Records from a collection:
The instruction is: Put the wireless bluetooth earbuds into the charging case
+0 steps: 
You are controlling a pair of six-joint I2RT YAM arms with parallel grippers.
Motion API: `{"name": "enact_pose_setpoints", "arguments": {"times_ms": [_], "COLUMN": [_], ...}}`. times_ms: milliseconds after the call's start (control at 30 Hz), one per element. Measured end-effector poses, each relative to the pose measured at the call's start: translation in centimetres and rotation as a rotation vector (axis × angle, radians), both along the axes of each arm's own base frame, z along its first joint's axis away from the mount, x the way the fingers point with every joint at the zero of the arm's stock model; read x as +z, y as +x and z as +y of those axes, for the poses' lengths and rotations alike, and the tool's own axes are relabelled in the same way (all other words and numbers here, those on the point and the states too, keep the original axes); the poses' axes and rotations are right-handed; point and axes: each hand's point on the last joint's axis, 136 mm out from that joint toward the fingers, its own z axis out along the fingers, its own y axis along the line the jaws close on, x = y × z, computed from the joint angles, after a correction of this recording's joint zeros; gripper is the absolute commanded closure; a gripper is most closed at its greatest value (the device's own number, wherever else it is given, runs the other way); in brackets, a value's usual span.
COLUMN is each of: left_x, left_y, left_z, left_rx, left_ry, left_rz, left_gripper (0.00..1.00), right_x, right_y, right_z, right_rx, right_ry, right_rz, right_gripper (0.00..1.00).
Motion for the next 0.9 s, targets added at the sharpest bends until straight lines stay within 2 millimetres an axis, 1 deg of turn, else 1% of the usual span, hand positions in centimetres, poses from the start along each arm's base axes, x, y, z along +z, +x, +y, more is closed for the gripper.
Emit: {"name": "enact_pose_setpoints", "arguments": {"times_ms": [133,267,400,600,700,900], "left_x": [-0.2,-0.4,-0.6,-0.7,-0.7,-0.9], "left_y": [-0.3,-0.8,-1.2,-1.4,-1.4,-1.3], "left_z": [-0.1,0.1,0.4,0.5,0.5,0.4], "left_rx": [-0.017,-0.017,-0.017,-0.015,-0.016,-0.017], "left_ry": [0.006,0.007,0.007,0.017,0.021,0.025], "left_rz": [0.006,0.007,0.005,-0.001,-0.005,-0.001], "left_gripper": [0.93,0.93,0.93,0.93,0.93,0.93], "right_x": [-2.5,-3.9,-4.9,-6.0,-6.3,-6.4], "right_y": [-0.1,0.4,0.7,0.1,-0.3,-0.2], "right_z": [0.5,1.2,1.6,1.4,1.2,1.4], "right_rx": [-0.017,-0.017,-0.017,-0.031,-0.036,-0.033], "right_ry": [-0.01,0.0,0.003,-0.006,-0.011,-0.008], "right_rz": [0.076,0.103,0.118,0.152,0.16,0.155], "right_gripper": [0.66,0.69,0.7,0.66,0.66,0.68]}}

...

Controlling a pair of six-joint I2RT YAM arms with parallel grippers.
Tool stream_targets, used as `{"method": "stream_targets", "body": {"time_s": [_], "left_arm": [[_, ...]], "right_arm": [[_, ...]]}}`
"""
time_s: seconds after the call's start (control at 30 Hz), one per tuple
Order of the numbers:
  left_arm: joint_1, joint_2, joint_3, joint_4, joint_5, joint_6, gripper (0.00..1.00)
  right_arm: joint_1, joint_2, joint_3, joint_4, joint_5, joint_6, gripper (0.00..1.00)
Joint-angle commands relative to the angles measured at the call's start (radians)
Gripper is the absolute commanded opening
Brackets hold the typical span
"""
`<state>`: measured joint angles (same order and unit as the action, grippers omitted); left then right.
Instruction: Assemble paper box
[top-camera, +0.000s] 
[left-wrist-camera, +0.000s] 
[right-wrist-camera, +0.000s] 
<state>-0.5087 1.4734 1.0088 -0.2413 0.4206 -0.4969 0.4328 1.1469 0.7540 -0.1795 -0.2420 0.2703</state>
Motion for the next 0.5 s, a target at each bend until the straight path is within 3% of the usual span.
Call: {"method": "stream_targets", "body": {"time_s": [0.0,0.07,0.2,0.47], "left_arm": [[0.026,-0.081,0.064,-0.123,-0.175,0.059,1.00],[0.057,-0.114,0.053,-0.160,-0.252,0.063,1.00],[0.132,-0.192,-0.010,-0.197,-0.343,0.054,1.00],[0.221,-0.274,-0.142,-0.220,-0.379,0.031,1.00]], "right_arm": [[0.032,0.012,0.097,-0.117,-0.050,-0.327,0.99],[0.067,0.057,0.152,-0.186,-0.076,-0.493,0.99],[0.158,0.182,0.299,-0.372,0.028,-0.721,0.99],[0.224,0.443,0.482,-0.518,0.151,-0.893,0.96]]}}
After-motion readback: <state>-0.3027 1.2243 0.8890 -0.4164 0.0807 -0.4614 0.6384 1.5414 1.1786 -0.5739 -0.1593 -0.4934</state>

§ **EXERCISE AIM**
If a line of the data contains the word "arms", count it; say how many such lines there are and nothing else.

§ **OUTPUT FOR THIS EXERCISE**
2